Une stimulation non invasive, par un « simple » dispositif vibrotactile, appliqué sur la branche auriculaire du nerf vague dans la cymba concha pourrait supprimer ou réduire l'inflammation chez les patients atteints de polyarthrite rhumatoïde. Un résultat important, documenté par cette petite série d’études pilotes menée chez 6 patients atteints, publiée dans la revue Bioelectronics Medicine, et qui vient confirmer l’efficacité de ce principe thérapeutique déjà suggéré par de précédentes recherches.

 

La polyarthrite rhumatoïde est une maladie inflammatoire chronique caractérisée par des douleurs, un gonflement et une raideur des articulations. Généralement, les signes et les symptômes de la maladie sont traités par médicaments antirhumatismaux synthétiques et biologiques. Cependant, ces médicaments peuvent entraîner des effets indésirables et ne sont pas efficaces chez tous les patients.

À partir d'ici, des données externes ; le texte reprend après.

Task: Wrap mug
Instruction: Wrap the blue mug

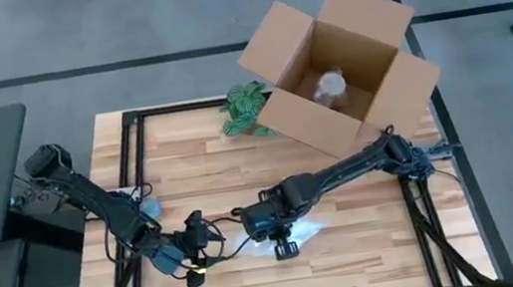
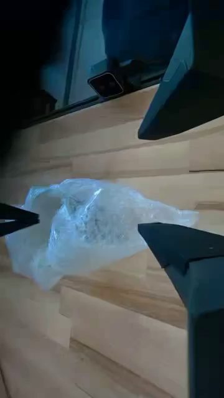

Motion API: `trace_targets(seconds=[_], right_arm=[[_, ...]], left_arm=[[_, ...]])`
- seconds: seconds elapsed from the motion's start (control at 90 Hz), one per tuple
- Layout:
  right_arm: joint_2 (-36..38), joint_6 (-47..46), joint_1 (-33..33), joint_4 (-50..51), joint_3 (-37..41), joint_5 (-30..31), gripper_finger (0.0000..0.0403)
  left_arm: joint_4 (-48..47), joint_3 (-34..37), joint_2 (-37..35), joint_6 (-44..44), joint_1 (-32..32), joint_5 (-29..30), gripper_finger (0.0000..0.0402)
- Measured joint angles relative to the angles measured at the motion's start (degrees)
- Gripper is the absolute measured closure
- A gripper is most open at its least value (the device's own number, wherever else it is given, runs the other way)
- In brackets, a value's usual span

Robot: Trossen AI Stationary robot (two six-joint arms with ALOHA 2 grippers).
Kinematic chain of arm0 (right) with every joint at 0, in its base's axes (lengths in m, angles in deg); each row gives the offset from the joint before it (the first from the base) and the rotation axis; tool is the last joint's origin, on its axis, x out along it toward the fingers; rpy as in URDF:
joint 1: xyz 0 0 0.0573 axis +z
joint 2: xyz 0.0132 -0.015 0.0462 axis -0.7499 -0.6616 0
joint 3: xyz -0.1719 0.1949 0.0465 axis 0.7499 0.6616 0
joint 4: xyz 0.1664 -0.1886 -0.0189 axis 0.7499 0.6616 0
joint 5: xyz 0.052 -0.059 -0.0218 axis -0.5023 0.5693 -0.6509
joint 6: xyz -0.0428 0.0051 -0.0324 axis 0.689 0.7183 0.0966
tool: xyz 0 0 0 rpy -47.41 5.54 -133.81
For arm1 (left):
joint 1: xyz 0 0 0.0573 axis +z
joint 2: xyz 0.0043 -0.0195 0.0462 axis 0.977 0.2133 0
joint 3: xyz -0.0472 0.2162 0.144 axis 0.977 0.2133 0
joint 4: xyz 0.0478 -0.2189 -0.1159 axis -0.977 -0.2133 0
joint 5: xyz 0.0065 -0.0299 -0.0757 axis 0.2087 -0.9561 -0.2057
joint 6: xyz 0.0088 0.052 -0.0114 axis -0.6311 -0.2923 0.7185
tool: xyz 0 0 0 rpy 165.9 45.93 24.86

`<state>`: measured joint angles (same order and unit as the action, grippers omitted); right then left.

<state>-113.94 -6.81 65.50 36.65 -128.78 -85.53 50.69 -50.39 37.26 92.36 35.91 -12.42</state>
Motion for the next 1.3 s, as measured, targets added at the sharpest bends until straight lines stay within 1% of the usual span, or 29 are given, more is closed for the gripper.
trace_targets(seconds=[0.156, 0.3, 0.467, 0.6, 0.722, 0.8, 0.889, 1.011, 1.167, 1.3], right_arm=[[0.10, -4.48, 1.57, 8.07, -4.46, 5.48, 0.0403], [-0.18, -7.36, 1.75, 8.77, -3.51, 10.45, 0.0403], [-1.06, -8.47, 0.70, 5.04, 2.63, 10.33, 0.0403], [-0.82, -8.56, -0.23, -2.84, 9.41, 7.86, 0.0403], [-0.55, -8.56, -0.58, -9.34, 13.27, 4.86, 0.0403], [-0.61, -8.54, -0.58, -13.77, 15.26, 4.19, 0.0403], [-0.63, -7.95, -0.56, -14.80, 15.68, 3.08, 0.0403], [-0.82, -7.62, -0.41, -11.48, 13.31, 2.70, 0.0403], [-0.51, -7.14, 0.73, -2.19, 5.39, 2.82, 0.0403], [-0.47, -7.03, 3.37, 6.72, -1.59, 7.66, 0.0403]], left_arm=[[-0.07, 0.00, 0.00, 0.00, 0.00, 0.00, 0.0189], [-0.04, 0.00, 0.00, 0.00, 0.00, 0.01, 0.0189], [0.17, 0.00, 0.02, -0.01, 0.00, 0.08, 0.0189], [0.11, 0.00, 0.02, -0.06, 0.00, 0.29, 0.0189], [0.20, 0.04, 0.02, -0.44, 0.01, 0.61, 0.0189], [0.13, 0.04, 0.02, -0.46, 0.27, 0.64, 0.0189], [0.35, 0.04, 0.02, -0.50, 0.61, 0.62, 0.0189], [0.42, 0.04, 0.02, -0.59, 1.16, 0.63, 0.0189], [2.48, 0.04, 0.02, -1.12, 2.35, 1.09, 0.0189], [9.59, 0.04, 0.05, -5.86, 3.41, 1.27, 0.0189]])
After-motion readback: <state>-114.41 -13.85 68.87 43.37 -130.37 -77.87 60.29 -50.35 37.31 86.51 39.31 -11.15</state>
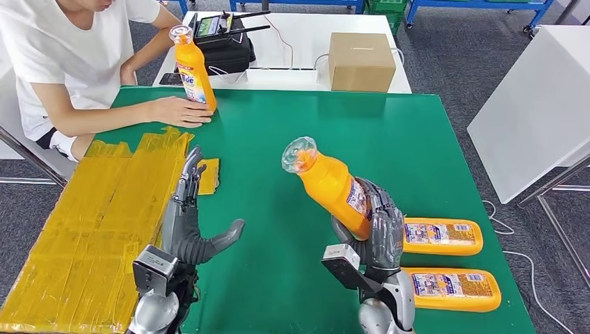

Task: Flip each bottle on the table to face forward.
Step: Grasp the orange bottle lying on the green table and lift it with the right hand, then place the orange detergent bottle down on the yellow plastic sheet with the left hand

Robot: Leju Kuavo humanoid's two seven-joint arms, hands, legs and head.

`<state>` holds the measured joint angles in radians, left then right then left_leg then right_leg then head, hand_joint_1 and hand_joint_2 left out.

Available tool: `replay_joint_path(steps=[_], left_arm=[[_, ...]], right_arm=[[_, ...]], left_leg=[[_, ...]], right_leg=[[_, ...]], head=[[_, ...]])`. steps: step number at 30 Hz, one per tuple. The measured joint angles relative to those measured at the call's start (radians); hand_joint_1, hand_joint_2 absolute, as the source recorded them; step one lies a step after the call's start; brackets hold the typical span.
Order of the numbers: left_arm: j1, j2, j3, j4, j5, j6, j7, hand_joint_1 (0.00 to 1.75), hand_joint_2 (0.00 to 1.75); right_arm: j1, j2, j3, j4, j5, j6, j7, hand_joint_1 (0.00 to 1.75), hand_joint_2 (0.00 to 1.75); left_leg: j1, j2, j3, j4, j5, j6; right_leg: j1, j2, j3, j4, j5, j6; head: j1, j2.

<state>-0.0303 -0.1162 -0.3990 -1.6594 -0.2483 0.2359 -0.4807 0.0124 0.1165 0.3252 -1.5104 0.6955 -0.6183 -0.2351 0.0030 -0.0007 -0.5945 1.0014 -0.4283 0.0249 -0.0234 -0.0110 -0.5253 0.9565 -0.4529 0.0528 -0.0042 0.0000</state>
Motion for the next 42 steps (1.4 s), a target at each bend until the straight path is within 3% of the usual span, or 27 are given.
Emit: replay_joint_path(steps=[7,13,18,38,42], left_arm=[[-0.001,0.011,-0.008,0.0,0.089,-0.151,0.055,0.0,1.75],[-0.016,0.032,-0.008,0.03,0.316,-0.388,0.131,0.0,1.75],[-0.051,0.044,-0.008,0.087,0.438,-0.48,0.168,0.0,1.75],[-0.121,0.063,-0.024,0.178,0.53,-0.498,0.187,0.0,1.75],[-0.127,0.063,-0.023,0.188,0.542,-0.488,0.187,0.0,1.75]], right_arm=[[0.017,0.02,-0.036,-0.04,-0.161,0.017,-0.099,1.75,1.75],[0.004,0.039,-0.041,-0.037,-0.257,0.086,-0.158,1.71,1.75],[-0.039,0.061,-0.002,0.005,-0.282,0.105,-0.191,1.73,1.75],[-0.152,0.098,0.221,0.199,-0.237,0.099,-0.223,1.73,1.75],[-0.173,0.098,0.275,0.24,-0.197,0.096,-0.212,1.65,1.75]], left_leg=[[0.0,0.0,0.0,0.0,0.0,0.0],[0.0,0.0,0.0,0.0,0.0,0.0],[0.0,0.001,0.0,0.0,0.0,0.0],[0.0,0.001,-0.001,0.0,0.0,0.0],[0.0,0.001,-0.001,0.0,0.0,0.0]], right_leg=[[0.0,0.0,-0.001,0.0,0.0,0.0],[0.0,0.0,0.0,0.0,0.0,0.0],[0.0,0.0,0.0,0.0,0.0,0.0],[0.0,0.0,-0.001,0.0,0.0,0.0],[0.0,0.0,-0.001,0.0,0.0,0.0]], head=[[0.0,0.0],[0.0,0.0],[0.0,0.0],[0.0,0.0],[0.0,0.0]])
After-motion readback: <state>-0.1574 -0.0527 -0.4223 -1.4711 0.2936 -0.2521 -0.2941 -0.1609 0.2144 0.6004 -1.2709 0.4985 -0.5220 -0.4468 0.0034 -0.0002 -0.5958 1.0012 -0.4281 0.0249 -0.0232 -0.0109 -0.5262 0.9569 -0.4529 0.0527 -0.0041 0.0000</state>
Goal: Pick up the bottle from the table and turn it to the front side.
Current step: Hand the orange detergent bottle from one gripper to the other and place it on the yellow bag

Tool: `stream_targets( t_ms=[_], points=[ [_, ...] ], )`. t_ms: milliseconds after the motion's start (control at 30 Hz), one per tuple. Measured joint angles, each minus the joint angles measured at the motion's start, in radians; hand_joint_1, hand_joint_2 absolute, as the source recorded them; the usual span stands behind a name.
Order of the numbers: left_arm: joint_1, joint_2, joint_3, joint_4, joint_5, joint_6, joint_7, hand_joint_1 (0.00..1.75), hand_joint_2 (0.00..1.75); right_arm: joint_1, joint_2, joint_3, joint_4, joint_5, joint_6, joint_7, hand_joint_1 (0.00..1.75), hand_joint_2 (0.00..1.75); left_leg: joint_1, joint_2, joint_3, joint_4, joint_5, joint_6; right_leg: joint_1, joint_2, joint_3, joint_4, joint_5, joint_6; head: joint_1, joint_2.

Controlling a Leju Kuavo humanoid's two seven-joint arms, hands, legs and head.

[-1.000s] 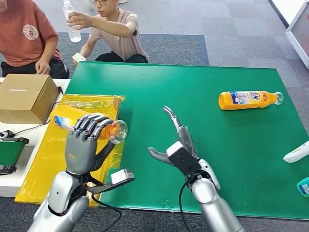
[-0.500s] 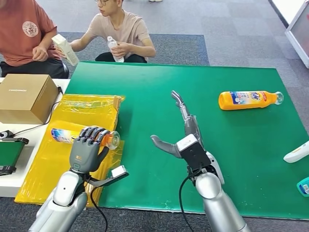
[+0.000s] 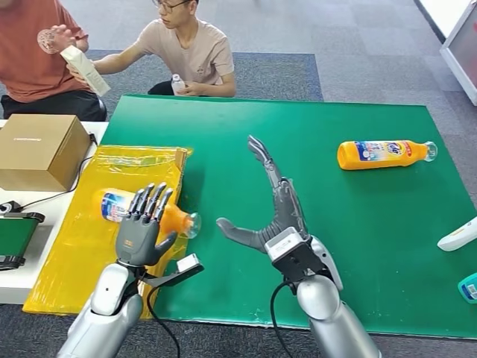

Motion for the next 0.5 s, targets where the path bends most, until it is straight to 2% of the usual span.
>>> stream_targets(
  t_ms=[367,500],
  points=[
    [0.001,-0.006,-0.007,0.018,0.176,-0.008,0.007,0.0,1.75,0.013,-0.008,0.003,-0.03,-0.002,-0.011,0.003,0.0,1.75,0.0,0.0,0.0,0.0,0.0,0.0,0.0,0.0,0.0,0.0,0.0,0.0,0.0,0.0],
    [0.021,-0.009,-0.01,-0.032,0.358,-0.04,-0.027,0.0,1.75,0.026,-0.011,0.002,-0.037,0.013,-0.02,0.003,0.0,1.75,0.0,0.0,0.0,0.0,0.0,0.0,0.0,0.0,0.0,0.0,0.0,0.0,0.0,0.0]
  ],
)
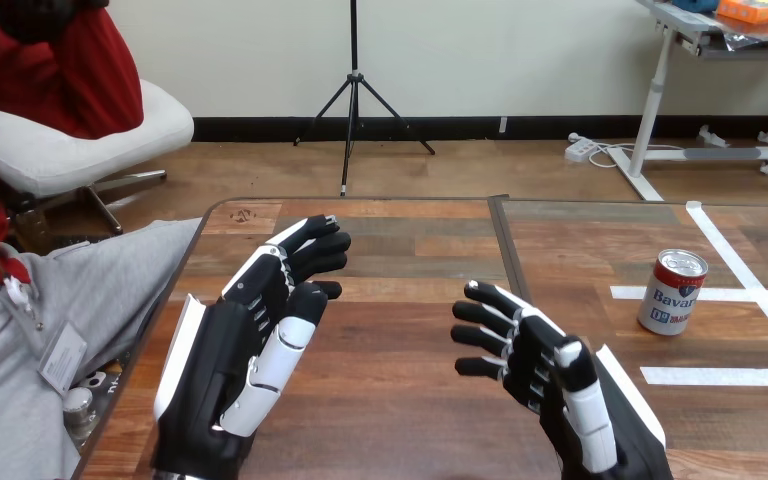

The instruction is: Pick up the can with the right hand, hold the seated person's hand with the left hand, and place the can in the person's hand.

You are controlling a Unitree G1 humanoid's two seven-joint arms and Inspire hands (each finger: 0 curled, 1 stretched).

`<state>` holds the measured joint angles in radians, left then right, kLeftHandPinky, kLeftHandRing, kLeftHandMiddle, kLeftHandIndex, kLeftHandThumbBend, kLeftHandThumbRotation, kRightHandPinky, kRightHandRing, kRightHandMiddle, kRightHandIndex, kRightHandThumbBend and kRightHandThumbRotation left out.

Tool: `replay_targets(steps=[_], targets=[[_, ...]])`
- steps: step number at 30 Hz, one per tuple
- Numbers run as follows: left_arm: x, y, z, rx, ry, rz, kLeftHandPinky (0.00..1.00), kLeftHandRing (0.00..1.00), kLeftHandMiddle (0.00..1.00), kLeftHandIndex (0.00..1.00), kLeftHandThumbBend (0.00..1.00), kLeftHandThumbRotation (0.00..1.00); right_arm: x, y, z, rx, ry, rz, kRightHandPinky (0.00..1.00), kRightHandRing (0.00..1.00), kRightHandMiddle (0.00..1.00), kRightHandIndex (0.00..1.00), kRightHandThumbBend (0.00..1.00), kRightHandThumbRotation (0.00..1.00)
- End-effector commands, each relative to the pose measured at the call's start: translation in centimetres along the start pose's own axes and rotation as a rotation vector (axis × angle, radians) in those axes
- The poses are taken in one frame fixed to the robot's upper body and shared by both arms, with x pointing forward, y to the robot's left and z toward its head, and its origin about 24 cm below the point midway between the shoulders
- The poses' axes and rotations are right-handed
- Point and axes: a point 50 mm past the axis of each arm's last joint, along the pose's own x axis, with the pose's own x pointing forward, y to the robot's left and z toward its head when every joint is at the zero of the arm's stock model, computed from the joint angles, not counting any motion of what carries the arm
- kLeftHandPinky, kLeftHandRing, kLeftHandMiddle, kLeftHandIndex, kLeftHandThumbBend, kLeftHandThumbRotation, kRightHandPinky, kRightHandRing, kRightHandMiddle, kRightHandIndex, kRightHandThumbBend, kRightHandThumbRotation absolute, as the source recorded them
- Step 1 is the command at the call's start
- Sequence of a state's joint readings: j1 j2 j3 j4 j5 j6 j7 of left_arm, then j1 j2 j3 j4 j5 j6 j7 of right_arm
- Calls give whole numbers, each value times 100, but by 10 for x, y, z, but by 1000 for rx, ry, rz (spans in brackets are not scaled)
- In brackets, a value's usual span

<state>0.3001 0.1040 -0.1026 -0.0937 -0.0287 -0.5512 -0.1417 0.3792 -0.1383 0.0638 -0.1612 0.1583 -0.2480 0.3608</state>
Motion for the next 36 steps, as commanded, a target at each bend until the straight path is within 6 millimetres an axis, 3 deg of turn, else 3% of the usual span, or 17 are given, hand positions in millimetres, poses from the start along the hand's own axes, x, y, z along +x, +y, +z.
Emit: replay_targets(steps=[1,20,36], targets=[[9,3,15,24,-97,7,71,79,79,80,59,85,8,-2,20,-27,-126,-5,80,86,88,88,100,100],[6,8,12,25,-107,53,67,78,79,78,60,85,11,-4,20,31,-161,-61,81,86,88,87,100,100],[11,21,16,76,-124,67,69,80,79,75,60,87,36,-36,32,-160,-172,-13,84,88,90,89,100,100]])
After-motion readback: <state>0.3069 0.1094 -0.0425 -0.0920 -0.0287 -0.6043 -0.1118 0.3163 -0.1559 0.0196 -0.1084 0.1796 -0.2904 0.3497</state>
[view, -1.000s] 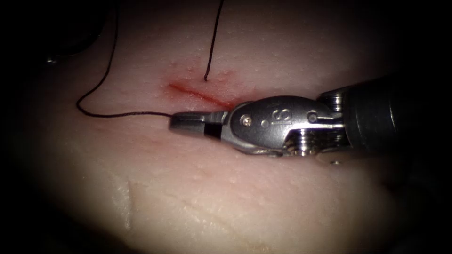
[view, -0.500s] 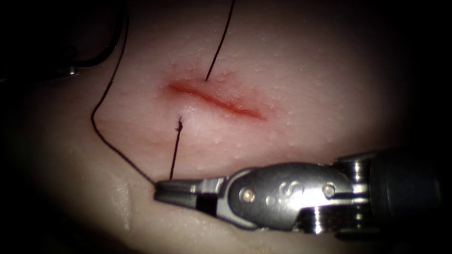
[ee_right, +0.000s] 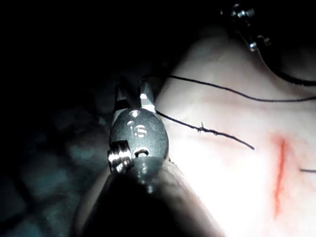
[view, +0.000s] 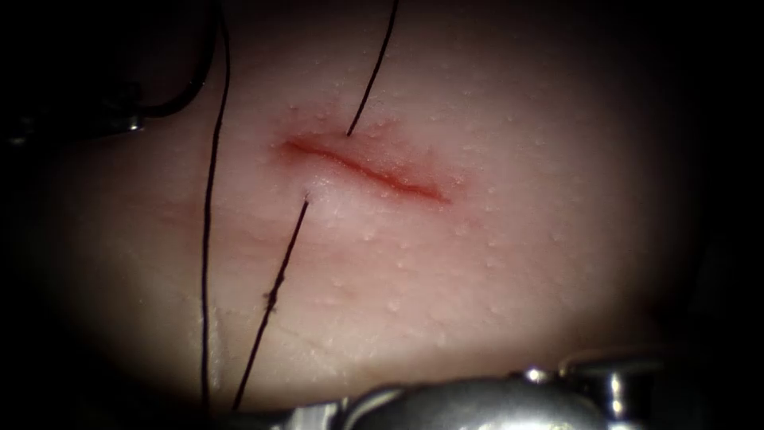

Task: Wound Closure
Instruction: Right hand pulls suture through skin until only a short tail remains

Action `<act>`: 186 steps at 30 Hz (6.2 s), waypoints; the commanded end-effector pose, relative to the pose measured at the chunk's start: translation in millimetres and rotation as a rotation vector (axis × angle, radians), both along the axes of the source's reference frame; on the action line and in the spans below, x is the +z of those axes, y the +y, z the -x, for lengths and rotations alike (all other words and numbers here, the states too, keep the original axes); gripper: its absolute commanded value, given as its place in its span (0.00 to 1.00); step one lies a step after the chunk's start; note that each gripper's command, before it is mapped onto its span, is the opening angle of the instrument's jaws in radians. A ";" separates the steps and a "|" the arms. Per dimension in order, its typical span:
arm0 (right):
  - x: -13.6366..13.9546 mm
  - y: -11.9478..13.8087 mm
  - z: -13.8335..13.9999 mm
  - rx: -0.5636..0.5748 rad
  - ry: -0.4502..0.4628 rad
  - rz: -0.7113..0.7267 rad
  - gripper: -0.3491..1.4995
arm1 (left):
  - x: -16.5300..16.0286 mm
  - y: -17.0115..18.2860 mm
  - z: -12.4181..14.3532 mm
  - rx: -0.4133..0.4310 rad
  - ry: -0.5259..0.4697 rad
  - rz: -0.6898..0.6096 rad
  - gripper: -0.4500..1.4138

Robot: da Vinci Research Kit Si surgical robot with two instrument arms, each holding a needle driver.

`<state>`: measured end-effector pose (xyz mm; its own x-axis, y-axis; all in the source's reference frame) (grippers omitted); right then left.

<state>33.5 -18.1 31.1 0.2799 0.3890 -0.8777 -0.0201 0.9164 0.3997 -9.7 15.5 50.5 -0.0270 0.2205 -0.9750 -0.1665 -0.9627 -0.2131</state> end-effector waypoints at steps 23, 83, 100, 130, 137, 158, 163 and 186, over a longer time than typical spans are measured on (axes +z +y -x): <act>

ce traitement par dispositif bioélectronique permettait d’inhiber la production de cytokines, des protéines qui favorisent l'inflammation

 

Une nouvelle stimulation bioélectronique prometteuse : cette équipe de scientifiques en médecine bioélectronique de l'Institut de recherche médicale Feinstein (New York) en collaboration avec des chercheurs de l'Université d'Amsterdam a mené une série d'études cliniques pilotes visant à évaluer l'effet de cette nouvelle stimulation bioélectronique. Ces travaux confirment que cette stimulation non invasive de l'oreille externe réduit significativement les symptômes de la maladie chez ces patients atteints de polyarthrite rhumatoïde (PR). Précisément, en testant l’efficacité de la technique, les chercheurs ont découvert que ce traitement par dispositif bioélectronique permet d’inhiber la production de cytokines, des protéines qui favorisent l'inflammation et réduisent les réponses inflammatoires chez les patients atteints de polyarthrite rhumatoïde. Le dispositif bioélectronique cible ainsi la réponse inflammatoire, réduit la production de TNF (facteur de nécrose tumorale : une cytokine) et l’inflammation chez ces patients atteints de PR. Cet effet suppressif persiste durant 24 heures.

 

« Nous sommes heureux de constater que ce nouveau traitement bioélectronique réduit considérablement le gonflement et l'inflammation associés à la PR », commente l’auteur principal, le Dr Sangeeta S. Chavan.